Is there anyone who applied to UCLA or USC and got no respondence at all? Based on the news I read in this forum, I figure applications of these two has already come to the stage of after-interview reviewing. But I just didn't get anything from them. USC never sent me anything after the application reception, and UCLA just kept sending my advertisement for Anderson MBA program(Yeah, maybe THAT's where I want to go after all these time applying for the directing program). No interview, no rejection, no nothing. I was upset, but now I am just confused. IS REJECTION, THOUGH DISAPPOINTING, A SIGH OF APPROVAL FOR YOUR WORK TO A CERTAIN DEGREE? Because that's the only explanation for the neglecting that logically works for me, that my portfolio is not good enough, even for a rejection. Otherwise, why no nothing?


----------



## WhaJin (Mar 17, 2020)

Hello
Did you hear that USC does interviews for sure?


----------



## Qinyue Luo (Mar 18, 2020)

Hi, both UCLA and USC replied to my emails.
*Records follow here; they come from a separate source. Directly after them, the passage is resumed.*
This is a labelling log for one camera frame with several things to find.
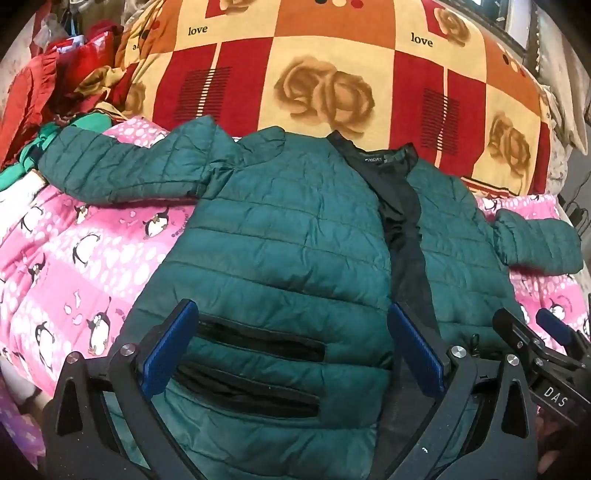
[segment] black zipper
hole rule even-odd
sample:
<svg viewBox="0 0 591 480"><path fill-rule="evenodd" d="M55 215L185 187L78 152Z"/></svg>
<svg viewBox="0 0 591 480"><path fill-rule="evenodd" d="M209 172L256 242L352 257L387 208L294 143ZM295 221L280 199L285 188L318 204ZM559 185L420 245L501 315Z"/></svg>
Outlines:
<svg viewBox="0 0 591 480"><path fill-rule="evenodd" d="M194 395L221 408L276 418L316 417L318 397L264 384L194 362L181 361L173 378Z"/></svg>
<svg viewBox="0 0 591 480"><path fill-rule="evenodd" d="M322 362L326 345L293 333L274 332L199 314L198 337L211 342L307 362Z"/></svg>

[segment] metal screw
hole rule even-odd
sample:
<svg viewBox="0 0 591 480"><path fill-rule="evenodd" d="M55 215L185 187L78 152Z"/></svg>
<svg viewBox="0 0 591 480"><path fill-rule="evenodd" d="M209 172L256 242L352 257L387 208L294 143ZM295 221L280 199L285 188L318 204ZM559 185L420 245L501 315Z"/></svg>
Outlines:
<svg viewBox="0 0 591 480"><path fill-rule="evenodd" d="M517 358L516 355L513 355L512 353L510 353L509 355L507 355L507 361L513 365L514 367L516 367L517 365L519 365L519 358Z"/></svg>
<svg viewBox="0 0 591 480"><path fill-rule="evenodd" d="M124 346L121 347L119 350L121 355L123 356L130 356L135 353L135 345L133 343L126 343Z"/></svg>
<svg viewBox="0 0 591 480"><path fill-rule="evenodd" d="M80 360L80 354L78 352L72 352L66 357L66 362L68 362L70 365L75 364L78 360Z"/></svg>
<svg viewBox="0 0 591 480"><path fill-rule="evenodd" d="M452 347L452 355L456 358L464 358L466 356L466 349L462 346L455 345Z"/></svg>

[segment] blue gripper pad
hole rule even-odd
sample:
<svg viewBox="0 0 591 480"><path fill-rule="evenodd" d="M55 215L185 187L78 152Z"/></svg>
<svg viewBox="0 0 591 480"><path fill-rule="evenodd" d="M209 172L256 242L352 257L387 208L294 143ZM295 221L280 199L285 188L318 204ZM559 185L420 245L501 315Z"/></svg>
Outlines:
<svg viewBox="0 0 591 480"><path fill-rule="evenodd" d="M388 310L388 330L424 395L445 393L443 365L397 303Z"/></svg>
<svg viewBox="0 0 591 480"><path fill-rule="evenodd" d="M198 324L199 310L191 300L182 300L163 323L166 331L160 332L160 340L140 368L141 387L148 400L166 388L179 359L197 332Z"/></svg>
<svg viewBox="0 0 591 480"><path fill-rule="evenodd" d="M562 346L568 346L573 341L573 329L556 318L551 311L540 309L535 314L535 321L546 333Z"/></svg>

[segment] white polka dots
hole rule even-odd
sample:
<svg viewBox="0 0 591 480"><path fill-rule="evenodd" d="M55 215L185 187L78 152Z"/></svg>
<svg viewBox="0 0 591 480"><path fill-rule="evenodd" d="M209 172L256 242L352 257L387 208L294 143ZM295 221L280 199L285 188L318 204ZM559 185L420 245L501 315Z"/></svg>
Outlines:
<svg viewBox="0 0 591 480"><path fill-rule="evenodd" d="M105 257L107 268L113 268L119 259L119 251L115 249L105 250Z"/></svg>
<svg viewBox="0 0 591 480"><path fill-rule="evenodd" d="M94 262L91 263L90 270L88 272L88 276L90 277L91 280L94 280L96 277L99 276L100 267L101 267L100 260L95 260Z"/></svg>
<svg viewBox="0 0 591 480"><path fill-rule="evenodd" d="M158 250L156 249L156 247L152 247L148 250L148 253L146 254L146 260L152 260L155 256L156 253L158 252Z"/></svg>
<svg viewBox="0 0 591 480"><path fill-rule="evenodd" d="M148 278L150 277L150 268L148 264L141 264L139 268L135 271L134 275L134 283L136 285L144 285Z"/></svg>
<svg viewBox="0 0 591 480"><path fill-rule="evenodd" d="M125 287L127 287L127 285L129 285L130 281L131 281L131 272L129 270L127 270L127 271L125 271L125 273L123 274L123 276L119 280L119 285L117 286L117 288L119 288L120 290L123 290Z"/></svg>
<svg viewBox="0 0 591 480"><path fill-rule="evenodd" d="M135 247L133 245L125 245L123 250L121 251L121 256L119 257L119 261L123 264L129 263L130 260L134 257L135 254Z"/></svg>

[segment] green puffer jacket
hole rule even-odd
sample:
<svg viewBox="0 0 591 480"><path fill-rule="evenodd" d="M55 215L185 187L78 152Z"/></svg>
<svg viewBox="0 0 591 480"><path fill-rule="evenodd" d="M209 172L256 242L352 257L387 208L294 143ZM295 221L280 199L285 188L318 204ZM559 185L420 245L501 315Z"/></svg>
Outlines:
<svg viewBox="0 0 591 480"><path fill-rule="evenodd" d="M39 169L93 205L200 198L117 345L139 342L180 299L197 303L199 333L153 402L207 478L367 477L392 360L390 253L376 195L328 140L273 127L235 143L202 118L148 150L68 127ZM408 180L449 342L478 332L503 348L492 313L521 314L507 265L550 274L582 266L563 222L501 212L490 226L459 180L423 161Z"/></svg>
UCLA said 'the interview is not necessary for admission' (I doubt it lol). USC said clearly the interviews are all wrapped up at this point, so I guess no more interviews are coming (


----------



## WhaJin (Mar 18, 2020)

Qinyue Luo said:


> Hi, both UCLA and USC replied to my emails. UCLA said 'the interview is not necessary for admission' (I doubt it lol). USC said clearly the interviews are all wrapped up at this point, so I guess no more interviews are coming (



Hi,
So if I didn’t receive the interview from USC, then there’s no way to get accepted? Or, the interview is for some people only?


----------



## JADEL (Mar 18, 2020)

kdi0408 said:


> Hi,
> So if I didn’t receive the interview from USC, then there’s no way to get accepted? Or, the interview is for some people only?


For some people only. It can't guarantee anything. I've been interviewed but now I'm waiting for my rejection letter. 😂


----------